II
…
Diğer yanda aklı dava avukatına kaydı. Otuz, otuz iki yaşlarında yakışıklı,
etkileyici konuşmalar, kendinden emin tavırları olan adamı bir türlü aklından
çıkaramadı.
Yaşlı Avukat Gülseren’i tebessümle karşılamış, hatta çay ikram
etmişti. Gülseren çok farklı endişe ve korkularla geldiği Avukatın yanında şaşırıp
kalmıştı. Zengin bir dulun yanında iş ayarladığını söylüyordu... Aynı gün
öğleden sonra kendini zengin dulun yalısında bulmuştu. Yaşlı Kadın; “Adım
Suzan” demişti. Muhteşem bir evi vardı. Evde bir de yemek ve hizmetine bakan
bir Kâhya Kadın vardı.
Evin lüks oluşundan öte, evin sıcak havası onu çok etkilemişti.
Onun gibi bir büyükannesinin olmasını ne kadar çok isterdi. Keşke ailesini
kaybettiğinde gidebileceği böyle sıcak bir yuvası olsaydı?
Suzan Hanım; “İlk kocasının ve ondan doğan çocuğunun da öldüğünü,
tekrar evlenmek zorunda kaldığını, ondan da bir oğlunun olduğunu anlattı. Suzan
Hanım, Gülseren’i başkanı olduğu Vakfın ve organizasyon işlerinde yardımcısı
olmasını istiyordu. Ayrıca geride kalanları da unutmasını istemişti. Demek ki, Suzan
Hanım Gülseren’in başından geçenleri biliyordu.
Suzan Hanım’la çalışmayı çok istiyordu.
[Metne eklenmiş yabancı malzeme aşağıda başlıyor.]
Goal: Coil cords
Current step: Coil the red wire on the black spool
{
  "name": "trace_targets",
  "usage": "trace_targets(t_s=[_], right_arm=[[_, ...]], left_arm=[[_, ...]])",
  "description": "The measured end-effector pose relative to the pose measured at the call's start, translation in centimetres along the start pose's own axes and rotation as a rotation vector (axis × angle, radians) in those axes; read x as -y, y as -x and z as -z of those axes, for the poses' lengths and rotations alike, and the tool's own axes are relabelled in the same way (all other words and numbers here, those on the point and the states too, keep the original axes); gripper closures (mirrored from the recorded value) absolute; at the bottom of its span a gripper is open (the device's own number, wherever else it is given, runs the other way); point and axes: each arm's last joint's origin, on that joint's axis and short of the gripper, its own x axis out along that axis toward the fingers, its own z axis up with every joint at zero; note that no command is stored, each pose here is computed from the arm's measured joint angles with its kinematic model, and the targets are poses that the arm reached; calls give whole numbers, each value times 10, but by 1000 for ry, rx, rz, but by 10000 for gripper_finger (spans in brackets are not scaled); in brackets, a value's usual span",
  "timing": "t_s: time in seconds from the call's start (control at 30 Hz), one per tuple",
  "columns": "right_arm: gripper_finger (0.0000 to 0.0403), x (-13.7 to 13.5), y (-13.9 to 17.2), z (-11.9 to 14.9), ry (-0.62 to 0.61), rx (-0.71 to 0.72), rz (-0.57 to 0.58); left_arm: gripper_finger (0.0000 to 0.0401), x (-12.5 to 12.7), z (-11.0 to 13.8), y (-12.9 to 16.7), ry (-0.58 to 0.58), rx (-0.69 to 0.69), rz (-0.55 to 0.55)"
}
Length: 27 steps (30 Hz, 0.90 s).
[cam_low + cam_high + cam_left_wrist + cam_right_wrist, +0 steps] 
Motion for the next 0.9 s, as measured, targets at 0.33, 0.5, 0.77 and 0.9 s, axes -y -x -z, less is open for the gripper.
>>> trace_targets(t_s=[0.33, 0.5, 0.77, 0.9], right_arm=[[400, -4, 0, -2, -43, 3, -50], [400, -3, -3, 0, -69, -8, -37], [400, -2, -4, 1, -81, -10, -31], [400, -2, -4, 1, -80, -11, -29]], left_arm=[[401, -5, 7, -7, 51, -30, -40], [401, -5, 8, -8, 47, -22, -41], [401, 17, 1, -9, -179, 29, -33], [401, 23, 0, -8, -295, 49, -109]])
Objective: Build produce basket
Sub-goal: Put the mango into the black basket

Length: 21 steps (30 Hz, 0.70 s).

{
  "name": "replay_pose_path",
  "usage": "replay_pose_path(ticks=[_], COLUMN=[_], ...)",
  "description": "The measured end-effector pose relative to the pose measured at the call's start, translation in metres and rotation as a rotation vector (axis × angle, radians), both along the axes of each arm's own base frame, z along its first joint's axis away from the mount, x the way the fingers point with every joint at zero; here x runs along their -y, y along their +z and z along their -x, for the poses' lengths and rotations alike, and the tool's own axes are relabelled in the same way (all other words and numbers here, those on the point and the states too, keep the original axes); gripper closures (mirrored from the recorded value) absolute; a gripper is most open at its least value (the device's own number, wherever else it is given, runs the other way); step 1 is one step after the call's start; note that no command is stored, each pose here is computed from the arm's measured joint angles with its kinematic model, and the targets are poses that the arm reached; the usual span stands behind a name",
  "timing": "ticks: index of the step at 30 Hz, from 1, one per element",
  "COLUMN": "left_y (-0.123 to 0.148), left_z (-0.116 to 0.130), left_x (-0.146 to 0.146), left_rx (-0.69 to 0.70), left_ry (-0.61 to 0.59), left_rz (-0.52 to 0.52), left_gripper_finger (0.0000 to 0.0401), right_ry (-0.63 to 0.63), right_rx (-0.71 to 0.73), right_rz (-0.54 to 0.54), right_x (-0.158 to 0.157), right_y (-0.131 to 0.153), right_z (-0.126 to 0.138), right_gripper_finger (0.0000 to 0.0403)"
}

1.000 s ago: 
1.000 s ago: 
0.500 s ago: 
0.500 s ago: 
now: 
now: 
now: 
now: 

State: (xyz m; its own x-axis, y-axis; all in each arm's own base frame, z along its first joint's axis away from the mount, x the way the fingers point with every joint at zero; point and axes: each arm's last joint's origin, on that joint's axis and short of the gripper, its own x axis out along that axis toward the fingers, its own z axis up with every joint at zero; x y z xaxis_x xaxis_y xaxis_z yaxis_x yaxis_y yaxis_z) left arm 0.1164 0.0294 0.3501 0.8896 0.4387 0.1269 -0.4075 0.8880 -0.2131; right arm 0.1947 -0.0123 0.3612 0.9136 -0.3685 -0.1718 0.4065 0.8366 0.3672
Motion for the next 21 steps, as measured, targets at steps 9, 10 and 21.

Ama yaralı yüreğinde garip
bir ürküntü vardı. Tanımadı oğlundan dolayı da garip bir şekilde endişe
duyuyordu sanki... Hâlbuki hayattan sadece güven duymak istiyordu. Olduğundan
farklı davranmayan birine ihtiyacı vardı.
Gülseren teklifi kabul etti. Birkaç parça eşyası vardı. Kaldığı evi
boşalttı ve Suzan Hanım’ın yanına taşındı. Boğaz manzaralı çok güzel bir odası
olmuştu. Bu kadar darlık ve sıkıntıdan sonra böyle cömert bir bolluğa
çıkabildiğine bir türlü inanamıyordu.
Suzan Hanım; “Doktorum ve oğlum işi bırakmamı istediler ama ben
yapamıyorum. İlk eşime ve oğluma kendimi borçlu hissediyorum. Beni de ayakta
tutan bu… Hayatım ne kadar iyi bir dinleyicisin ki, anılarımla seni esir
almaktan korkuyorum,” dedi.
Gülseren gece gündüz çalışarak dosyaları bir düzene soktu. Toplantı
davet listelerini ve davetiyeleri hazırladı. Onun yerinde biri olsa çok
çalışmaktan sıkılabilirdi. Hatta Gülseren, bundan çok memnundu.
…
Aradan birkaç gün geçmişti.
Gülseren her geçen gün biraz daha işine adapte oldu. Verilen işleri
titizlikle yapıyor, bir eksiklik ve hata yapmamaya çalışıyordu.
Akşamın ilk karanlığı basmak üzereydi. Zarflardan birinin masanın
altına düşmüş olduğunu gördü. Onu almak için masanın altına kadar eğildi. O
arada kapı açılmış, içeriye biri girmişti. Dönüp baktığına mahkemede kendini
cezaevine göndermek için elinden ne gelirse yapan genç avukatla göz göze geldi.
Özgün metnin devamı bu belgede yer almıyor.